Injective homomorphism between $H_n(\mathbb{D}^n,\mathbb{S}^{n-1}) \longmapsto H_n(X^{*},X)$

Question

I started to study $CW$-complex and I've got some questions about the following theorem since the concept doesn't feel intuitive to me.
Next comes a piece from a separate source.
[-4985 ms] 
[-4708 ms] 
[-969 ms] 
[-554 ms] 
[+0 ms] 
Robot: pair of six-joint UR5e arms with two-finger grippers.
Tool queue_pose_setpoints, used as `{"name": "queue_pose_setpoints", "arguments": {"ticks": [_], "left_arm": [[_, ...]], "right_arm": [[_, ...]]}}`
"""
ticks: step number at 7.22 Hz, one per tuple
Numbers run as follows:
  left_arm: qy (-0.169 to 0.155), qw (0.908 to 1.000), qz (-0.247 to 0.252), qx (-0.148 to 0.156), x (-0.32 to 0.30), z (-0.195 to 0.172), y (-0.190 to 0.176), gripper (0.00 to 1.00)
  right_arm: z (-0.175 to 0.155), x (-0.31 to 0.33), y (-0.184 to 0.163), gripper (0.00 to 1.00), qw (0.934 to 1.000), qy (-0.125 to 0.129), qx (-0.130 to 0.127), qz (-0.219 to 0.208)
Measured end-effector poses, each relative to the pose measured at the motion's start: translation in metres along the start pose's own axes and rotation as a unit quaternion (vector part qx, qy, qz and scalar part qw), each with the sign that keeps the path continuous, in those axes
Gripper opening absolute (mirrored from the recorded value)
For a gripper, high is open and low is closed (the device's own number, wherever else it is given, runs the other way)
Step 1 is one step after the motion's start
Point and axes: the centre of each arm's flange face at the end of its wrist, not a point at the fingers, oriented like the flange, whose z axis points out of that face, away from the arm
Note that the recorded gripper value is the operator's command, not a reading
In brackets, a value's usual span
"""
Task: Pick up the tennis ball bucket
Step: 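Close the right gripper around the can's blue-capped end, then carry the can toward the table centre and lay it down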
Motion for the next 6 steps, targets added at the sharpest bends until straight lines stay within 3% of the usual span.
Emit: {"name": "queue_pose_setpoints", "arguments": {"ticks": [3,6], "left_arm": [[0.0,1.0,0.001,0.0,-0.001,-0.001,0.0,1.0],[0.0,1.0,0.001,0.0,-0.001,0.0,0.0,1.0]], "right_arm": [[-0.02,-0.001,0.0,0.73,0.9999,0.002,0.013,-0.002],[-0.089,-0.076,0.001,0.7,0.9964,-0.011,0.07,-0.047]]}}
Theorem : Let $X^*$ be obtained from $X$ attaching $n-$cells $(e_{\lambda})_{\lambda \in \Lambda}$. Then $H_q(X^*,X) = 0$ if $q \ne n$. For $\lambda \in \Lambda$ $f_\lambda$ (characteristic map) induces an injective homomorphism between $H_n(\mathbb{D}^n,\mathbb{S}^{n-1}) \longmapsto H_n(X^{*},X)$ and the last one is the direct sum of the images of those homomorpshism.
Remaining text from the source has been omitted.